Restate word for word the lines of the listing below, from its first line through the line with "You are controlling", without the pictures.
============
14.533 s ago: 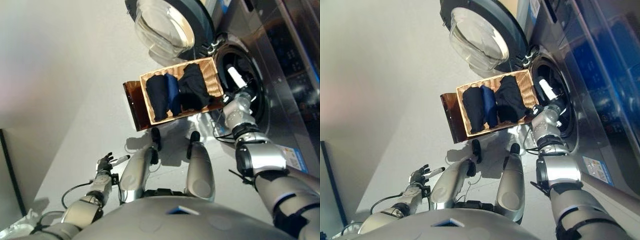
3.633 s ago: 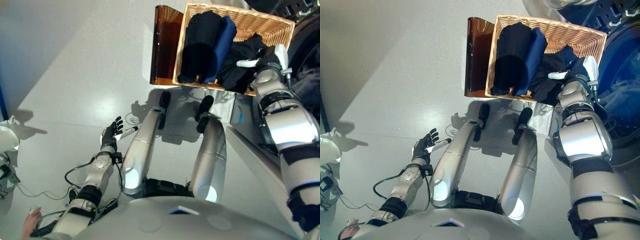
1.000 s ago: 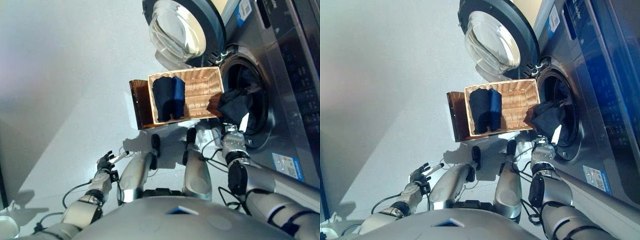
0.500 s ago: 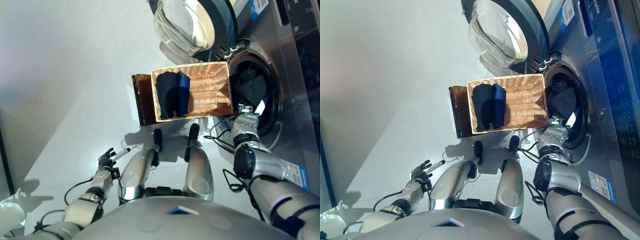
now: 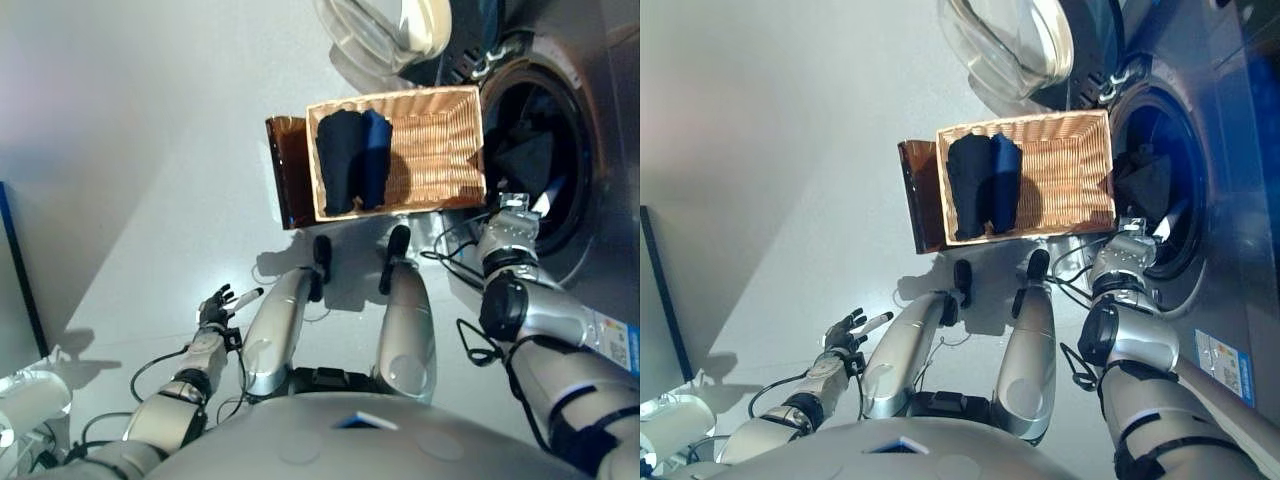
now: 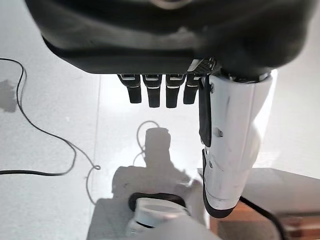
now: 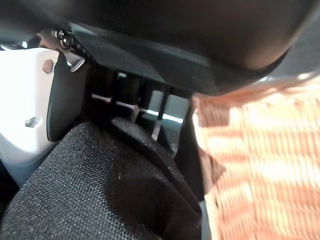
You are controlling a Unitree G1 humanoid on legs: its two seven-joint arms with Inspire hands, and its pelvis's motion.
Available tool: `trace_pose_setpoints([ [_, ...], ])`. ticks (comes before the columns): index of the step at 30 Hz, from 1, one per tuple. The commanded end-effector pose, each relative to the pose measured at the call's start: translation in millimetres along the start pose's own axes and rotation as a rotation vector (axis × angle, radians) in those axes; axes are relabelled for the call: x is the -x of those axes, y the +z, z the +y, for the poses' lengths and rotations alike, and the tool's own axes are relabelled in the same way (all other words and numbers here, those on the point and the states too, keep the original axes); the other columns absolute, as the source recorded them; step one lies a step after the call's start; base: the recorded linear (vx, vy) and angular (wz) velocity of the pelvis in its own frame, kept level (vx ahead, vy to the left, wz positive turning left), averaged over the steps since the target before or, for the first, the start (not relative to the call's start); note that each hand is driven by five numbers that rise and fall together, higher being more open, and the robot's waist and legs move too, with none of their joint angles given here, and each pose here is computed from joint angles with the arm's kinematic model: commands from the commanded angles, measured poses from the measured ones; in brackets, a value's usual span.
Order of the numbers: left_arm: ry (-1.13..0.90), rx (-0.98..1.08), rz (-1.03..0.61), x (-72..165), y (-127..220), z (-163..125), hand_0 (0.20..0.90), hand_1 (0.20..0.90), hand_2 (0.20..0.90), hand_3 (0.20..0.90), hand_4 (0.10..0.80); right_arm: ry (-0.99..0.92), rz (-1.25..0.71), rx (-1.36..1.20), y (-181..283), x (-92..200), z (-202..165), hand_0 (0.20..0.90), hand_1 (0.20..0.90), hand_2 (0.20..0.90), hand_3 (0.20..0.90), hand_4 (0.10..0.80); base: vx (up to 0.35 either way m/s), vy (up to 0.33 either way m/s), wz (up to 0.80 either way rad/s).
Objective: Pick up the clothes and place them into the washing machine
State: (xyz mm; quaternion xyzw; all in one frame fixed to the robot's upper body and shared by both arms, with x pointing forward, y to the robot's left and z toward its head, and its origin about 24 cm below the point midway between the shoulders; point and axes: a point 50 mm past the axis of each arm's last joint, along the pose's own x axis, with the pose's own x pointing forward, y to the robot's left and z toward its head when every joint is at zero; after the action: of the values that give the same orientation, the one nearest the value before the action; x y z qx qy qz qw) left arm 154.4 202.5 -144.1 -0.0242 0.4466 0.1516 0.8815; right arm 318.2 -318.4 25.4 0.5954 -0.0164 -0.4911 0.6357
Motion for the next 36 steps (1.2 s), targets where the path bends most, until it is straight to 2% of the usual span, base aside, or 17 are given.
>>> trace_pose_setpoints([
  [1,0.019,-0.053,0.069,10,-33,12,0.9,0.9,0.9,0.9,0.8,0.074,-0.116,-0.002,31,-1,31,0.2,0.2,0.2,0.2,0.3,0.036,0.008,0.03],
  [8,0.008,-0.041,0.037,11,-28,9,0.9,0.9,0.9,0.9,0.8,0.088,-0.139,-0.093,38,4,52,0.2,0.2,0.2,0.2,0.3,-0.014,0.026,0.03],
  [21,0.003,-0.057,0.016,11,-27,9,0.9,0.9,0.9,0.9,0.8,0.153,-0.321,-0.271,105,13,93,0.2,0.2,0.2,0.2,0.3,-0.016,0.01,0.0],
  [36,0.021,-0.045,0.041,12,-32,11,0.9,0.9,0.9,0.9,0.8,0.083,-0.388,-0.429,126,17,92,0.2,0.2,0.2,0.2,0.3,0.002,0.031,0.0],
])
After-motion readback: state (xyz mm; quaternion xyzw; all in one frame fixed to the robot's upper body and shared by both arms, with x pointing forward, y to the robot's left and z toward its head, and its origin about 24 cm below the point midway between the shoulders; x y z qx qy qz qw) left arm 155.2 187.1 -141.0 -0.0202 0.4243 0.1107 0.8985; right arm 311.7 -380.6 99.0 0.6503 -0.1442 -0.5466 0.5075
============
**Answer section**.
14.533 s ago: 
3.633 s ago: 
1.000 s ago: 
0.500 s ago: 
now: 
now: 
now: 
You are controlling a Unitree G1 humanoid on legs: its two seven-joint arms with Inspire hands, and its pelvis's motion.

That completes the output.